At the Mansarovar slum, the mood is grim as the residents huddle together. “We will die till March 31. We don’t have any food and if this goes on, our children won’t have anything to eat,” says Anguri Devi, one of the residents.
The Rajasthan government has said that around 23 lakh construction labourers, 5 lakh registered factory workers and around 1 lakh street vendors in urban areas are facing the problem of livelihood. Chief Minister Ashok Gehlot has written to Prime Minister Narendra Modi, requesting the Centre to announce relief packages for this demographic.
Shortly after the lockdown was announced on the night of March 21, Gehlot had tweeted that families who are National Food Security Act (NFSA) beneficiaries, will be provided ration and wheat free of cost till May. In urban areas, daily wagers, labourers, street vendors as well the poor people not listed as NFSA beneficiaries, will also be provided packets of food items for two months from April 1, the chief minister had said.

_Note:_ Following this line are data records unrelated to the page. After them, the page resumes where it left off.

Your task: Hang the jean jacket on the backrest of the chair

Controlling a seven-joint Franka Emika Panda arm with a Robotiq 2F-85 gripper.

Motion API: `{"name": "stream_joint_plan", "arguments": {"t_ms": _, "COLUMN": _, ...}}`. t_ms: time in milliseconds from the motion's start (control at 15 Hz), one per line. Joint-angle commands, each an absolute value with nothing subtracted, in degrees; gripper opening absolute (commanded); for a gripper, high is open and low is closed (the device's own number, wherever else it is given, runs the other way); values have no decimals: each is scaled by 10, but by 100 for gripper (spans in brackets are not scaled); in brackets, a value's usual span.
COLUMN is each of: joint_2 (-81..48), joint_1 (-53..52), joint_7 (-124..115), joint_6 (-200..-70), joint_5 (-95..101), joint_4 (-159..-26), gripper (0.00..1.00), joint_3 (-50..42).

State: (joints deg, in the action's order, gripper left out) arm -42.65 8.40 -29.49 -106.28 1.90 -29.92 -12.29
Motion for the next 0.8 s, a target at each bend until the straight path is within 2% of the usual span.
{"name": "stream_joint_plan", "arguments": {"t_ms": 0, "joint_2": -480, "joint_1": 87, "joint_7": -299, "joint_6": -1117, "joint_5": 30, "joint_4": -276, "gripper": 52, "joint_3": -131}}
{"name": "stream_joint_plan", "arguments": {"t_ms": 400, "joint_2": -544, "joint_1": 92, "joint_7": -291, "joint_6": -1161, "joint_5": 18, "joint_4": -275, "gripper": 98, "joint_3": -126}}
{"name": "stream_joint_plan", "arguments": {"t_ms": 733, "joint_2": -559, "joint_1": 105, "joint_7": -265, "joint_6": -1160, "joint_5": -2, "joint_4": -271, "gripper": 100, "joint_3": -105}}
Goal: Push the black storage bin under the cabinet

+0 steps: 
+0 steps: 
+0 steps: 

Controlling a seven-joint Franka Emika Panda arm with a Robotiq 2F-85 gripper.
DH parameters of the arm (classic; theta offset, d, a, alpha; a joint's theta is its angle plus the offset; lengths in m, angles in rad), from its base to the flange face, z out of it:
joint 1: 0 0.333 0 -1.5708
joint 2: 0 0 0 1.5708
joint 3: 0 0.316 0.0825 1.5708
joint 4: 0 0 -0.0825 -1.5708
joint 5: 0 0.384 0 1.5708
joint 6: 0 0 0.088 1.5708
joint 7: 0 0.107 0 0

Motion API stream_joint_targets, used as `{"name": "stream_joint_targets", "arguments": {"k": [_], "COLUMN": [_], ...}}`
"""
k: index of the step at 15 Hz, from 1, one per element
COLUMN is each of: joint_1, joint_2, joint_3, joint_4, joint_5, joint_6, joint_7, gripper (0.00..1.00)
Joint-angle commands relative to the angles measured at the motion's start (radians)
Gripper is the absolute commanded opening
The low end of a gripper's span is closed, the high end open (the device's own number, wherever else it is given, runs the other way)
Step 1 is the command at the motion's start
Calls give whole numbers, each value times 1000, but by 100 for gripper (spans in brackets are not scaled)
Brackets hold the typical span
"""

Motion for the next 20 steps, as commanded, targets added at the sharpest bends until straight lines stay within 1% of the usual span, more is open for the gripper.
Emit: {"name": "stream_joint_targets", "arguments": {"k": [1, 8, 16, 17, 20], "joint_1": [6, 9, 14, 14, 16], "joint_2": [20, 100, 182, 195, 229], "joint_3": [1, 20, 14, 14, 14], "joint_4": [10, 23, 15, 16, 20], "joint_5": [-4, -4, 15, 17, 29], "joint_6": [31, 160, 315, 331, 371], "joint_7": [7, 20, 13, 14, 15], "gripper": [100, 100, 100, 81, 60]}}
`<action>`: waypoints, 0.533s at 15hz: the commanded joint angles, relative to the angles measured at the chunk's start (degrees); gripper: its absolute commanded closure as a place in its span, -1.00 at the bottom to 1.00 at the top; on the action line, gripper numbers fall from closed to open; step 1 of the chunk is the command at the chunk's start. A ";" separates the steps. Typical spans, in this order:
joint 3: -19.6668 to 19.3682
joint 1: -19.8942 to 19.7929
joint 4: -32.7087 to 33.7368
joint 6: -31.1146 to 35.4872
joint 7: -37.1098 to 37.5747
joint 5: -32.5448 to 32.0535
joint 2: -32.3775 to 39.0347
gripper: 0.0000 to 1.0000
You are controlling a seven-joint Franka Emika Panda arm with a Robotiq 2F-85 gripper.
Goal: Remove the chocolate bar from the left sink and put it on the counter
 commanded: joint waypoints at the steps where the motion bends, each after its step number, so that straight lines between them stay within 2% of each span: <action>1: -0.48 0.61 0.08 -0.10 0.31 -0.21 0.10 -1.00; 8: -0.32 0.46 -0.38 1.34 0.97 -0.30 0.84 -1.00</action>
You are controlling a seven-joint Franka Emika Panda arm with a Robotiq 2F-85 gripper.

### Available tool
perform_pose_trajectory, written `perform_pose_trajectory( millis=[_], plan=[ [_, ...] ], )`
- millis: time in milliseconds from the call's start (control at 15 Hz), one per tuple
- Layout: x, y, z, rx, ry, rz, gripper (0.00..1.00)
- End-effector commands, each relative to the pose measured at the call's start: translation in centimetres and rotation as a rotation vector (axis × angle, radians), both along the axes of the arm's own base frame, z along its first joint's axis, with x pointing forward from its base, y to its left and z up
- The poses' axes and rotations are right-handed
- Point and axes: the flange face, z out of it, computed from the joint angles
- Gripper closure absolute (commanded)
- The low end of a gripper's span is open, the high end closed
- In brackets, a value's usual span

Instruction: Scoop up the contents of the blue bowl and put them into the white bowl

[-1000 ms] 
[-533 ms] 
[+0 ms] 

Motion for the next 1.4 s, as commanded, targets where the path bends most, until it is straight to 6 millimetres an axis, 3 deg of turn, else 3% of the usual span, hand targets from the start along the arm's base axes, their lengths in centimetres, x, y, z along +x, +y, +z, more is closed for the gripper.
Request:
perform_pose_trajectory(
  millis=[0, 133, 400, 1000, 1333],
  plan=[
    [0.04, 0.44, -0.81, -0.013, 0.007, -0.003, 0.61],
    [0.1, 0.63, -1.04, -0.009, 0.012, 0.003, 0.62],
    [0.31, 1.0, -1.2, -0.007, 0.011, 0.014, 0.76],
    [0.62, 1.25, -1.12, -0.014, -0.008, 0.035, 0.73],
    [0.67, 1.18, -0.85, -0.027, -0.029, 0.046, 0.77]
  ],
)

In several areas of the state, government departments have been distributing food packets to people. But many still wait for assistance.
“We need somebody to supply us at least food grains. We haven’t received food packets from the government yet. We don’t have any work and we can’t take loans from acquaintances because we don’t have the capacity to repay,” says Hansraj Rana, who played drums at weddings before the outbreak.
Activists say the government should take immediate steps to avoid a crisis.
“The government must immediately start distributing ration and food packets to the homeless and labourers. As the state government has no dearth of staff, a proper mechanism should be made involving these employees so that the food reaches every person of such demographic. We can’t wait till April 1 as even now economically backward people have nothing to eat,” says Mukesh Goswami from the Mazdoor Kisan Shakti Sangathan.